From 7a3e093f3ce55acbf1bce8ab51f08968546ba6c7 Mon Sep 17 00:00:00 2001
From: Nathan Zimmerman <npzimmerman@gmail.com>
Date: Tue, 9 Jul 2024 15:54:37 -0500
Subject: [PATCH 2/6] Future-proof offset and size records in chunkmanifest
 (#177)

---
 virtualizarr/manifests/manifest.py | 20 ++++++++++----------
 1 file changed, 10 insertions(+), 10 deletions(-)

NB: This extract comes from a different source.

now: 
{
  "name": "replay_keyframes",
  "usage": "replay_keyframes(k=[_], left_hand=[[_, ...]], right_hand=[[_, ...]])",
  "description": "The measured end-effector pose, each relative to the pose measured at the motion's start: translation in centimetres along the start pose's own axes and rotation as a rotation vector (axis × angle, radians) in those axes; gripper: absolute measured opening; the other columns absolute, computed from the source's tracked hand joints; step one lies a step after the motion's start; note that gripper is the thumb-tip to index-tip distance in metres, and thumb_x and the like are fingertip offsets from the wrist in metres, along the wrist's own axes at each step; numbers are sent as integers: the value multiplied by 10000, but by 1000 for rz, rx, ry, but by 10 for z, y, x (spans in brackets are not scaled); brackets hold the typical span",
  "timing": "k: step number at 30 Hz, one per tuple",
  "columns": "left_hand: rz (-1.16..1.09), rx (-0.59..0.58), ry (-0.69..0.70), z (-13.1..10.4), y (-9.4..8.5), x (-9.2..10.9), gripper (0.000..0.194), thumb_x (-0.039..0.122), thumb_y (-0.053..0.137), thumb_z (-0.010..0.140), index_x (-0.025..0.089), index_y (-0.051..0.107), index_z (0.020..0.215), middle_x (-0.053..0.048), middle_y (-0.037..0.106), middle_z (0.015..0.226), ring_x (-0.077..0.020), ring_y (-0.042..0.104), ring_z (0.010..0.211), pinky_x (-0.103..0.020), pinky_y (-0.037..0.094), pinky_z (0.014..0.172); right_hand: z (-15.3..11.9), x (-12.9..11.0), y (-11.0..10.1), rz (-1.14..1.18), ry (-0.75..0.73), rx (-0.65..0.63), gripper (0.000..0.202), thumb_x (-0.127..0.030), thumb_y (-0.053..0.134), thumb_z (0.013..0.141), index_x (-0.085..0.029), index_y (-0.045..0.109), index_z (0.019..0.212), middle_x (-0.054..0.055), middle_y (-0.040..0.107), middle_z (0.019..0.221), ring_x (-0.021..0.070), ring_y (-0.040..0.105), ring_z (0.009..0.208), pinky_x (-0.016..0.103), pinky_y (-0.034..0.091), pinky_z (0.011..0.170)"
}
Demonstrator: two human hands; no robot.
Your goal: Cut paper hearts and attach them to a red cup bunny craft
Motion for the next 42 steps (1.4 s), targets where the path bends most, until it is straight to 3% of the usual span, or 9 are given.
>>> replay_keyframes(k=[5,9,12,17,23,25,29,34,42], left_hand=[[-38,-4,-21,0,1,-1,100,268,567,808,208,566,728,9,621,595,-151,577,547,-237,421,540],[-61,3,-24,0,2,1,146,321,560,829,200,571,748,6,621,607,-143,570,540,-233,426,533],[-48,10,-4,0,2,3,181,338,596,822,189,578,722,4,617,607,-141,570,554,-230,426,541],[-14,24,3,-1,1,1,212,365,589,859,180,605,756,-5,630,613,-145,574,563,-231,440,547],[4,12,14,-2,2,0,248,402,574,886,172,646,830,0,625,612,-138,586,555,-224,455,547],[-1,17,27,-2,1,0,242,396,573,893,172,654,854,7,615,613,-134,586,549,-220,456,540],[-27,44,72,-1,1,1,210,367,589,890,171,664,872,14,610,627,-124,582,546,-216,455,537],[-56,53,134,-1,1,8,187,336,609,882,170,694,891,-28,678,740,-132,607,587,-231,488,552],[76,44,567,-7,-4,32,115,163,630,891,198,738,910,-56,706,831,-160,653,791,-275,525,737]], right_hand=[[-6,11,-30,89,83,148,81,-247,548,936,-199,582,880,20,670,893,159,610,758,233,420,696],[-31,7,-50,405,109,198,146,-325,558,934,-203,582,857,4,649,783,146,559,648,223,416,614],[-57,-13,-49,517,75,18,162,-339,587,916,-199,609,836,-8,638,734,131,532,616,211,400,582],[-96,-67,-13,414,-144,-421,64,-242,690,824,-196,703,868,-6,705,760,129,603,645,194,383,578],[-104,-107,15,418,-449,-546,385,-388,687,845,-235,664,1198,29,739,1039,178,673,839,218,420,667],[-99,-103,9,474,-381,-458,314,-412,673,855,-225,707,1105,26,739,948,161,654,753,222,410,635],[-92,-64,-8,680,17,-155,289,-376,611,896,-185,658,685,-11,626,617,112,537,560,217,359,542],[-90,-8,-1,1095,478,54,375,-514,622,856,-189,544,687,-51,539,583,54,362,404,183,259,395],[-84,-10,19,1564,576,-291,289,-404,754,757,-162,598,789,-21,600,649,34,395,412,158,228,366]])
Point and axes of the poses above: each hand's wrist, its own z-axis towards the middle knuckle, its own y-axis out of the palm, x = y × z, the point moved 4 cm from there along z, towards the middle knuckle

diff --git a/virtualizarr/manifests/manifest.py b/virtualizarr/manifests/manifest.py
index 0297d17a..cc196e6d 100644
--- a/virtualizarr/manifests/manifest.py
+++ b/virtualizarr/manifests/manifest.py
@@ -71,8 +71,8 @@ class ChunkManifest:
     """
 
     _paths: np.ndarray[Any, np.dtypes.StringDType]  # type: ignore[name-defined]
-    _offsets: np.ndarray[Any, np.dtype[np.int32]]
-    _lengths: np.ndarray[Any, np.dtype[np.int32]]
+    _offsets: np.ndarray[Any, np.dtype[np.uint64]]
+    _lengths: np.ndarray[Any, np.dtype[np.uint64]]
 
     def __init__(self, entries: dict) -> None:
         """
@@ -100,8 +100,8 @@ def __init__(self, entries: dict) -> None:
 
         # Initializing to empty implies that entries with path='' are treated as missing chunks
         paths = np.empty(shape=shape, dtype=np.dtypes.StringDType())  # type: ignore[attr-defined]
-        offsets = np.empty(shape=shape, dtype=np.dtype("int32"))
-        lengths = np.empty(shape=shape, dtype=np.dtype("int32"))
+        offsets = np.empty(shape=shape, dtype=np.dtype("uint64"))
+        lengths = np.empty(shape=shape, dtype=np.dtype("uint64"))
 
         # populate the arrays
         for key, entry in entries.items():
@@ -128,8 +128,8 @@ def __init__(self, entries: dict) -> None:
     def from_arrays(
         cls,
         paths: np.ndarray[Any, np.dtype[np.dtypes.StringDType]],  # type: ignore[name-defined]
-        offsets: np.ndarray[Any, np.dtype[np.int32]],
-        lengths: np.ndarray[Any, np.dtype[np.int32]],
+        offsets: np.ndarray[Any, np.dtype[np.uint64]],
+        lengths: np.ndarray[Any, np.dtype[np.uint64]],
     ) -> "ChunkManifest":
         """
         Create manifest directly from numpy arrays containing the path and byte range information.
@@ -161,13 +161,13 @@ def from_arrays(
             raise ValueError(
                 f"paths array must have a numpy variable-length string dtype, but got dtype {paths.dtype}"
             )
-        if offsets.dtype != np.dtype("int32"):
+        if offsets.dtype != np.dtype("uint64"):
             raise ValueError(
-                f"offsets array must have 32-bit integer dtype, but got dtype {offsets.dtype}"
+                f"offsets array must have 64-bit unsigned integer dtype, but got dtype {offsets.dtype}"
             )
-        if lengths.dtype != np.dtype("int32"):
+        if lengths.dtype != np.dtype("uint64"):
             raise ValueError(
-                f"lengths array must have 32-bit integer dtype, but got dtype {lengths.dtype}"
+                f"lengths array must have 64-bit unsigned integer dtype, but got dtype {lengths.dtype}"
             )
 
         # check shapes

From 1ac4efc770f6965ac2c08f063359b191b112647b Mon Sep 17 00:00:00 2001
From: Nathan Zimmerman <npzimmerman@gmail.com>
Date: Tue, 9 Jul 2024 16:00:33 -0500
Subject: [PATCH 3/6] Use a set to avoid duplicate var names from kerchunk
 (#179)

---
 virtualizarr/kerchunk.py            |  4 ++--
 virtualizarr/tests/test_kerchunk.py | 13 ++++++++++++-
 2 files changed, 14 insertions(+), 3 deletions(-)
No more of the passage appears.